Others concerned about the name-change suggested it wouldn't reflect what we actually do; plus some felt the name just shouldn't have — or no longer needed — such a "radical" tinge to it. While we respect that well-meaning allies can disagree, it's important to note that early on, the Women's Crisis Center itself was a radical name. Because the first work of our foremothers was to break a vast historic silence: in the early 1970s, even naming the problem of domestic and sexual violence was a revolutionary act. They knew that language has power; that shifts in language create shifts in thinking. It's crisis that helped them get heard as they formed a movement. Decades later though, our culture is so used to hearing about violence against women, that crisis may sometimes read as stasis.
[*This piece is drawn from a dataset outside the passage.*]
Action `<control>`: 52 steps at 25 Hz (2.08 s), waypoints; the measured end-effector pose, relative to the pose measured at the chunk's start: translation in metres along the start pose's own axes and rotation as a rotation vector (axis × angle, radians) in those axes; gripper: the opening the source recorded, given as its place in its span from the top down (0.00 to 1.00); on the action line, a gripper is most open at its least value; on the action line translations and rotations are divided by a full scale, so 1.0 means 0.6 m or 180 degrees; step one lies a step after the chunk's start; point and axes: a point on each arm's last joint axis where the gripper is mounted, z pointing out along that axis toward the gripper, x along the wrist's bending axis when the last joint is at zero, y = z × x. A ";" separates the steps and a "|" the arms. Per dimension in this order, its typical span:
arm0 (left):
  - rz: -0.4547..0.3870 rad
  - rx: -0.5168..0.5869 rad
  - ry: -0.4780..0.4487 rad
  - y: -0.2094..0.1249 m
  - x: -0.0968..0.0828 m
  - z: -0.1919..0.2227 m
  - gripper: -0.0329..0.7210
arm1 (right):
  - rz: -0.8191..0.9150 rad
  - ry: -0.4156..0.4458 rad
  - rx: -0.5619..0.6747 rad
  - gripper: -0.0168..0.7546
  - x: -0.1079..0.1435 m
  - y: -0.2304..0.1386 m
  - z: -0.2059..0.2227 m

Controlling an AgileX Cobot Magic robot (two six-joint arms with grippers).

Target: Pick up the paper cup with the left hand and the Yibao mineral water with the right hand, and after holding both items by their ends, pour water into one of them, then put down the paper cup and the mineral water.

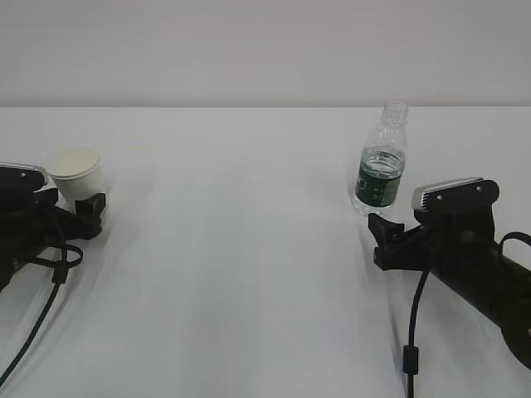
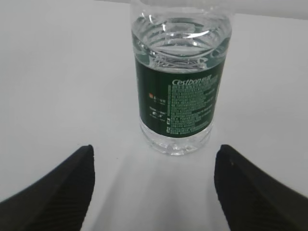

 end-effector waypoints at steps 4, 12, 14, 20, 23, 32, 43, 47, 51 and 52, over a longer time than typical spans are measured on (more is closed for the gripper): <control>0.0009 0.0000 -0.0016 0.000 -0.001 0.000 0.13 | 0.0000 0.0000 0.0000 0.22 0.000 0.000 0.000; 0.0045 -0.0055 -0.0082 0.006 -0.003 0.006 0.04 | 0.0000 0.0000 0.0000 0.22 0.000 0.000 0.000; 0.0049 -0.0107 -0.0081 0.012 -0.003 0.012 0.04 | 0.0000 0.0000 0.0000 0.22 0.000 0.000 0.000; 0.0059 -0.0219 -0.0078 0.026 -0.002 0.025 0.04 | 0.0000 0.0000 0.0000 0.22 0.000 0.000 0.000; 0.0063 -0.0218 -0.0085 0.025 -0.002 0.024 0.05 | 0.0000 0.0000 0.0000 0.22 0.000 0.000 0.000; 0.0030 -0.0217 -0.0109 0.025 -0.003 0.024 0.10 | 0.0007 -0.0025 -0.0021 0.22 -0.001 0.002 0.002; -0.0029 -0.0097 -0.0226 0.020 -0.009 0.025 0.14 | 0.0023 -0.0066 -0.0085 0.22 -0.003 0.010 0.010; -0.0027 -0.0096 -0.0255 0.020 -0.010 0.025 0.22 | 0.0029 -0.0107 -0.0134 0.22 -0.005 0.016 0.015; 0.0002 -0.0092 -0.0325 0.020 -0.013 0.024 0.29 | -0.0002 -0.0114 -0.0197 0.22 -0.006 0.023 0.022; 0.0012 -0.0091 -0.0344 0.020 -0.014 0.024 0.29 | -0.0011 -0.0121 -0.0209 0.22 -0.006 0.025 0.024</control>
Yes, there have been successes, and our allies include more men in each generation. But as long as women are less safe than men, we are less free. As long as we're less respected, less elected, less hired, and less paid, we're also less free, both to share in, and help shape the world. That's why freedom has actually always reflected the many facets of our work, as well as the rich conversations we have with our community. If that most iconic American word does somehow sound radical, just when it's next to women, it speaks volumes about what's still missing, and why the new name.
Not surprisingly, the dialogue on this topic among advocates and board members beforehand was some of the most potent discussion we'd ever had with each other. Like any long work in progress, social justice builds on some blend of vision and re-vision: crisis was quite an arresting word once, when applied to women; now freedom helps us pause again, and re-examine what's left to be done.
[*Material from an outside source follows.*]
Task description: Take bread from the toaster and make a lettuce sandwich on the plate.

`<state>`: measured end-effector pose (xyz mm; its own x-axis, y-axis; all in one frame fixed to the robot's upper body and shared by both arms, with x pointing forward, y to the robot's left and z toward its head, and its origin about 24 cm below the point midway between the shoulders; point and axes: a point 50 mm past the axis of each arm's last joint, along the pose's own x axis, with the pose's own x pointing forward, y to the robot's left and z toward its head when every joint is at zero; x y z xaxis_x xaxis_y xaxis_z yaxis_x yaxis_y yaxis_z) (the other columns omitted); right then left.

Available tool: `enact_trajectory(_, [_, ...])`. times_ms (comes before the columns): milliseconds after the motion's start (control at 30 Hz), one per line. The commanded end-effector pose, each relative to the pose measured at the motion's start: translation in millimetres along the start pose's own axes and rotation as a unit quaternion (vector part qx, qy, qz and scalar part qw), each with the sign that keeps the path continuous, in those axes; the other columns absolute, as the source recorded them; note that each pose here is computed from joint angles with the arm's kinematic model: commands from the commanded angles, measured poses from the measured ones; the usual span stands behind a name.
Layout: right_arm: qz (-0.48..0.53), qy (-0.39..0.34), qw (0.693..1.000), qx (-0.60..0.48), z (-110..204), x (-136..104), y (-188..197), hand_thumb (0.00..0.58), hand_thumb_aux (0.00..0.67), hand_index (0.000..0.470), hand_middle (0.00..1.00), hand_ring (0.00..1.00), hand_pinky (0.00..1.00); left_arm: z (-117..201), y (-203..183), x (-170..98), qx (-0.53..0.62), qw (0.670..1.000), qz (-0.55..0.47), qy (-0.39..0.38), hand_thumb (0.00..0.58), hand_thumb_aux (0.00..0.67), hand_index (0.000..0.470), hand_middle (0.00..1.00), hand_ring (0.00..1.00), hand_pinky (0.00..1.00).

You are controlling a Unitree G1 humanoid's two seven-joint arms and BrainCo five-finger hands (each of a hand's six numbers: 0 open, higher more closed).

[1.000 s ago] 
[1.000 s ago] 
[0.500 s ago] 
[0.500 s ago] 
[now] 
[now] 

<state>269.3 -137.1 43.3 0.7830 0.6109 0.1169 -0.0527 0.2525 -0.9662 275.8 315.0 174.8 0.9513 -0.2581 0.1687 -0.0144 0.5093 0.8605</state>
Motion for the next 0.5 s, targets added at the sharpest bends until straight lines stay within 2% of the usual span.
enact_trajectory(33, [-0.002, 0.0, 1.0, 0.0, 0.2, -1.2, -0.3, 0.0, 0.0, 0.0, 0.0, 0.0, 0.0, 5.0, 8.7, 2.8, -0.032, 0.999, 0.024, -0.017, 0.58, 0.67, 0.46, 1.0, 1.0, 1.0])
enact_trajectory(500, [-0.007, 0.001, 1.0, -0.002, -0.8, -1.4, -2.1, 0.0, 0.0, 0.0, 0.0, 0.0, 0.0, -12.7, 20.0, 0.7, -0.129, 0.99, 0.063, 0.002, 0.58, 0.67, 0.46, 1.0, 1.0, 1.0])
And in that vein, we appreciate the thoughtful voices of those who came to our "Unpacking the Gender Box" series, and there's another chance to catch both films at The Root Social Justice Center in Brattleboro: Wed., Feb. 3, "The Mask You Live In," and Wed., Feb. 17, "Miss Representation," both at 6 p.m. All are welcome, including parents and high school students.
So it's 2016, and the work to make a better world for women and girls goes on. As always, our goal isn't just an absence of crisis but the presence of liberation for everyone. Everyone counts, and every step matters, because public or not, it links us all to a higher cause. And not until women's freedom is universal can we stop having centers to help make that point.